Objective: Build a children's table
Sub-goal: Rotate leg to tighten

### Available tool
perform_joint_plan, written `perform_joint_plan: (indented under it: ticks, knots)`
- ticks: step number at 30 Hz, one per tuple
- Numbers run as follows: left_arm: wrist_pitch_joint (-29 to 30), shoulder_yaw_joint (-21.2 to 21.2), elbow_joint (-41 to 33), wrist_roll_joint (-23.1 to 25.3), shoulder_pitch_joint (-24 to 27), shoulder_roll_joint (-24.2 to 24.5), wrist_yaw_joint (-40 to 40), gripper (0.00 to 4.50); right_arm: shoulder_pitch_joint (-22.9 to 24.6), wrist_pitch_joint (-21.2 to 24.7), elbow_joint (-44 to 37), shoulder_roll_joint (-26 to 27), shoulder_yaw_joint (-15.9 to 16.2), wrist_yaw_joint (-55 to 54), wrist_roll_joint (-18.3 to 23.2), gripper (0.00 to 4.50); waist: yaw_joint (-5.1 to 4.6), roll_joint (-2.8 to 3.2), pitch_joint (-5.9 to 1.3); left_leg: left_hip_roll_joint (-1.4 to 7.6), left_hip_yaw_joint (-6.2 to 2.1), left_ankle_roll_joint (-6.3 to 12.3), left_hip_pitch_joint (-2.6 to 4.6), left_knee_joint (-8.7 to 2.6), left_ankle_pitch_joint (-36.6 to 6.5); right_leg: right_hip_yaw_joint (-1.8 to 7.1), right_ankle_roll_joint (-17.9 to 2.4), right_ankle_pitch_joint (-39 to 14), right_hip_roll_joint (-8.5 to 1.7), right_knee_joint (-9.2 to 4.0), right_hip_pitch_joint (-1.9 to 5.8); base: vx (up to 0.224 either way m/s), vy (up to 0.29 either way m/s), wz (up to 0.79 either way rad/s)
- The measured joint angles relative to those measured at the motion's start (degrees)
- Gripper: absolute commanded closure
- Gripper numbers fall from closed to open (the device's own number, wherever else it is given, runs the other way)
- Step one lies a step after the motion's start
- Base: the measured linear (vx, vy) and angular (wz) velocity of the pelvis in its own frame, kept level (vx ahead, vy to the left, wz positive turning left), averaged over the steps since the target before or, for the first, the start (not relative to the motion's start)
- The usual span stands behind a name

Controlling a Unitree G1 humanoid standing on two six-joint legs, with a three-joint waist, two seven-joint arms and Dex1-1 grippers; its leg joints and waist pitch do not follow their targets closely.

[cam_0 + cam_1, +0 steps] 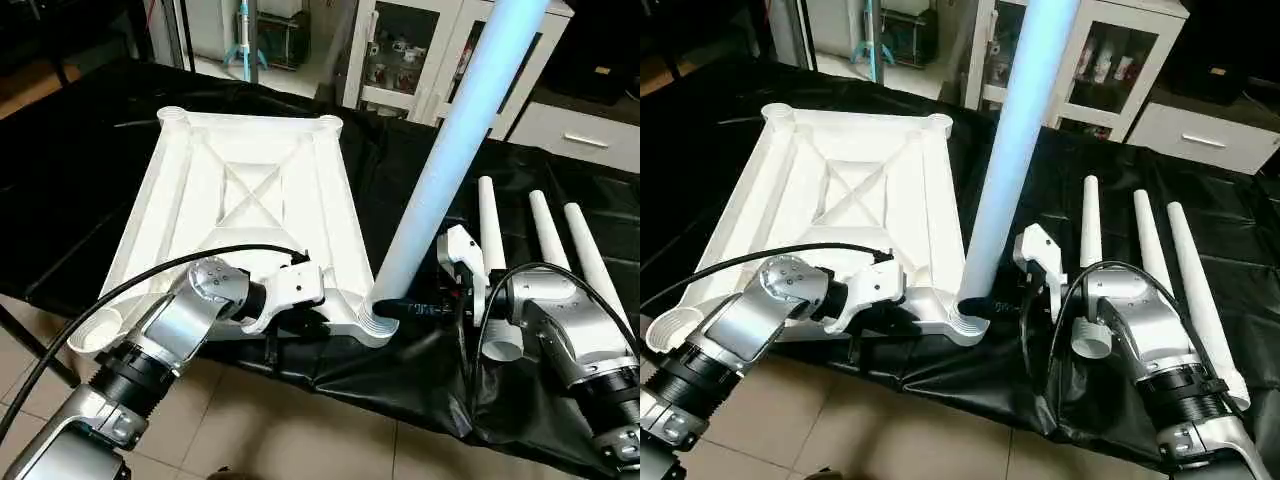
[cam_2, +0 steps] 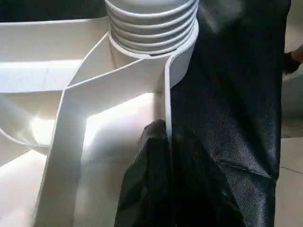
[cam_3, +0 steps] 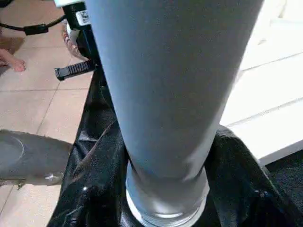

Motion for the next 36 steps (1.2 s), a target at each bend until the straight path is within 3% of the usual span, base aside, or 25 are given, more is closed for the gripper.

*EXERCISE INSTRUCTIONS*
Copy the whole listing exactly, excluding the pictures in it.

*ANSWER SPACE*
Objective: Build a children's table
Sub-goal: Rotate leg to tighten

### Available tool
perform_joint_plan, written `perform_joint_plan: (indented under it: ticks, knots)`
- ticks: step number at 30 Hz, one per tuple
- Numbers run as follows: left_arm: wrist_pitch_joint (-29 to 30), shoulder_yaw_joint (-21.2 to 21.2), elbow_joint (-41 to 33), wrist_roll_joint (-23.1 to 25.3), shoulder_pitch_joint (-24 to 27), shoulder_roll_joint (-24.2 to 24.5), wrist_yaw_joint (-40 to 40), gripper (0.00 to 4.50); right_arm: shoulder_pitch_joint (-22.9 to 24.6), wrist_pitch_joint (-21.2 to 24.7), elbow_joint (-44 to 37), shoulder_roll_joint (-26 to 27), shoulder_yaw_joint (-15.9 to 16.2), wrist_yaw_joint (-55 to 54), wrist_roll_joint (-18.3 to 23.2), gripper (0.00 to 4.50); waist: yaw_joint (-5.1 to 4.6), roll_joint (-2.8 to 3.2), pitch_joint (-5.9 to 1.3); left_leg: left_hip_roll_joint (-1.4 to 7.6), left_hip_yaw_joint (-6.2 to 2.1), left_ankle_roll_joint (-6.3 to 12.3), left_hip_pitch_joint (-2.6 to 4.6), left_knee_joint (-8.7 to 2.6), left_ankle_pitch_joint (-36.6 to 6.5); right_leg: right_hip_yaw_joint (-1.8 to 7.1), right_ankle_roll_joint (-17.9 to 2.4), right_ankle_pitch_joint (-39 to 14), right_hip_roll_joint (-8.5 to 1.7), right_knee_joint (-9.2 to 4.0), right_hip_pitch_joint (-1.9 to 5.8); base: vx (up to 0.224 either way m/s), vy (up to 0.29 either way m/s), wz (up to 0.79 either way rad/s)
- The measured joint angles relative to those measured at the motion's start (degrees)
- Gripper: absolute commanded closure
- Gripper numbers fall from closed to open (the device's own number, wherever else it is given, runs the other way)
- Step one lies a step after the motion's start
- Base: the measured linear (vx, vy) and angular (wz) velocity of the pelvis in its own frame, kept level (vx ahead, vy to the left, wz positive turning left), averaged over the steps since the target before or, for the first, the start (not relative to the motion's start)
- The usual span stands behind a name

Controlling a Unitree G1 humanoid standing on two six-joint legs, with a three-joint waist, two seven-joint arms and Dex1-1 grippers; its leg joints and waist pitch do not follow their targets closely.

[cam_0 + cam_1, +0 steps] 
[cam_2, +0 steps] 
[cam_3, +0 steps] 

Motion for the next 36 steps (1.2 s), a target at each bend until the straight path is within 3% of the usual span, base aside, or 25 are given, more is closed for the gripper.

That wraps up the answer.